Sooo.... Sloooowwwww... Uploading to B2

TheDaveCA · April 18, 2018, 5:24pm

I’m moving from zbackup+rclone to Duplicati, as well as rolling out Duplicati to a couple servers that were using other backup techniques in the past.

Unfortunately the backup speed is proving to be slow when using B2 as a destination. I’m seeing 200KB/s to 1000KB/s as reported by Duplicati. Both servers can upload to B2 much faster using rclone alone.

I was initially assuming it was the compression bottlenecking as Duplicati was using 100% of a single core, but I am now backing up a ~120GB dataset which is already deduplicated, compressed and encrypted so I set --zip-compression-method=None and --zip-compression-level=0 and CPU use is averaging around 1%. Still slow.

I started digging around in the forums and there are other reports of B2 being slow, apparently because Duplicati is uploading single-threaded. Fair enough, I understand it’s not a trivial change to start uploading multiple files at once.

Is the rclone option any faster than using B2 directly?
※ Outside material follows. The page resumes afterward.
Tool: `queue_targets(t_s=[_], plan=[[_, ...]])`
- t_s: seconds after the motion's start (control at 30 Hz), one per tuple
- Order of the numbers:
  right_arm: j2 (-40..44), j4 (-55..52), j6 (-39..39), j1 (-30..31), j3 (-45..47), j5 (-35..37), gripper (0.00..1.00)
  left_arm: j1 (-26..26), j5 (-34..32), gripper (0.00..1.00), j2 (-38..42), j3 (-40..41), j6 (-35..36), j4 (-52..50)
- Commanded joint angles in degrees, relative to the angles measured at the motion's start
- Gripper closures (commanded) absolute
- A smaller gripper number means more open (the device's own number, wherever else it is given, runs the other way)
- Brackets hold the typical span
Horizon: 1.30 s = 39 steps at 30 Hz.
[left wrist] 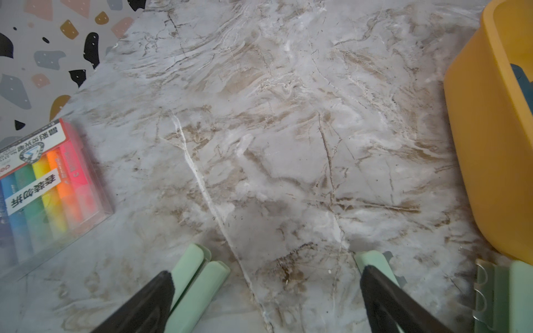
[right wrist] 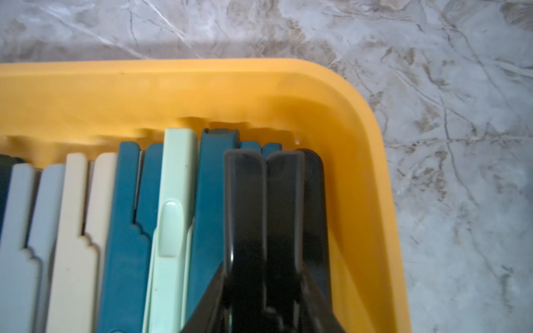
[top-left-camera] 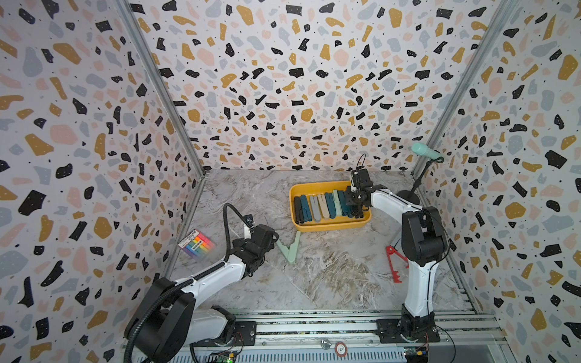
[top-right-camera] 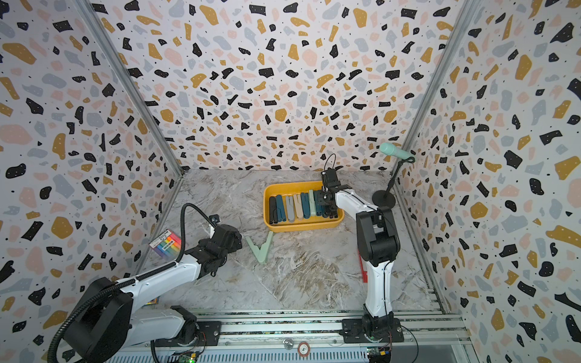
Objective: Put the pruning pliers into the storage box
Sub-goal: Place the pruning pliers in the storage box.
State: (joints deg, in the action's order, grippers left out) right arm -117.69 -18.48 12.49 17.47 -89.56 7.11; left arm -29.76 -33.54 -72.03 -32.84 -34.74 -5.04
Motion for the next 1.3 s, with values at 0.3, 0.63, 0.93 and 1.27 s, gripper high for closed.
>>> queue_targets(t_s=[0.3, 0.63, 0.93, 1.27], plan=[[-2.37, -3.76, -2.11, -0.67, -2.90, 3.01, 0.69, -6.91, -1.18, 0.01, -1.45, -1.64, -5.95, -0.12], [-2.22, -3.93, -2.21, -0.61, -2.62, 3.95, 0.57, -10.30, 0.92, 0.00, -6.97, -4.61, -8.06, 1.25], [0.92, -3.23, -2.05, -0.65, -2.24, 3.03, 0.44, -12.82, 2.50, 0.01, -9.03, -5.30, -11.62, 1.69], [7.51, -0.73, -1.86, -0.77, 0.31, 1.63, 0.36, -13.95, 5.10, 0.01, -10.04, -4.74, -17.72, 3.80]])
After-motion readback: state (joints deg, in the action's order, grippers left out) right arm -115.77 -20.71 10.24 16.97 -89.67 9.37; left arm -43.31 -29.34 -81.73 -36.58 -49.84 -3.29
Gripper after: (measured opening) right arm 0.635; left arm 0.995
rclone implements multiple uploads at once using --transfers, this includes support for uploading single large files split into chunks, as well as uploading multiple files at once. B2 allows chunks as small as 5MB, but recommends at least 100MB per chunk with smaller files not being split. Testing with rclone’s --transfers and --b2-chunk-size switches basically confirms that uploading a single 50MB file in one part vs 5MB chunks doesn’t make any difference.

Based on this, I wonder whether Duplicati places multiple files into a directory for rclone, or does it still just pass a single file at a time to rclone? If it places multiple files to upload at once (maybe up to --asynchronous-upload-limit?) then switching to rclone might have some benefits, but if Duplicati is still passing a single file then I’d rather have Duplicati talk directly to B2.

Obviously if I had enough local disk space for Duplicati to work locally then I could use rclone or any other tool I like for the final upload. Unfortunately not all of my environments have enough space for this to be possible, but for environments where I have the space I will definitely take this approach.

Are there any other options/optimizations I have missed? Or do I perhaps just need to invest in patience for the initial upload and then evaluate whether this is really an issue on a day-to-day basis based on the (unknown) rate of changed data?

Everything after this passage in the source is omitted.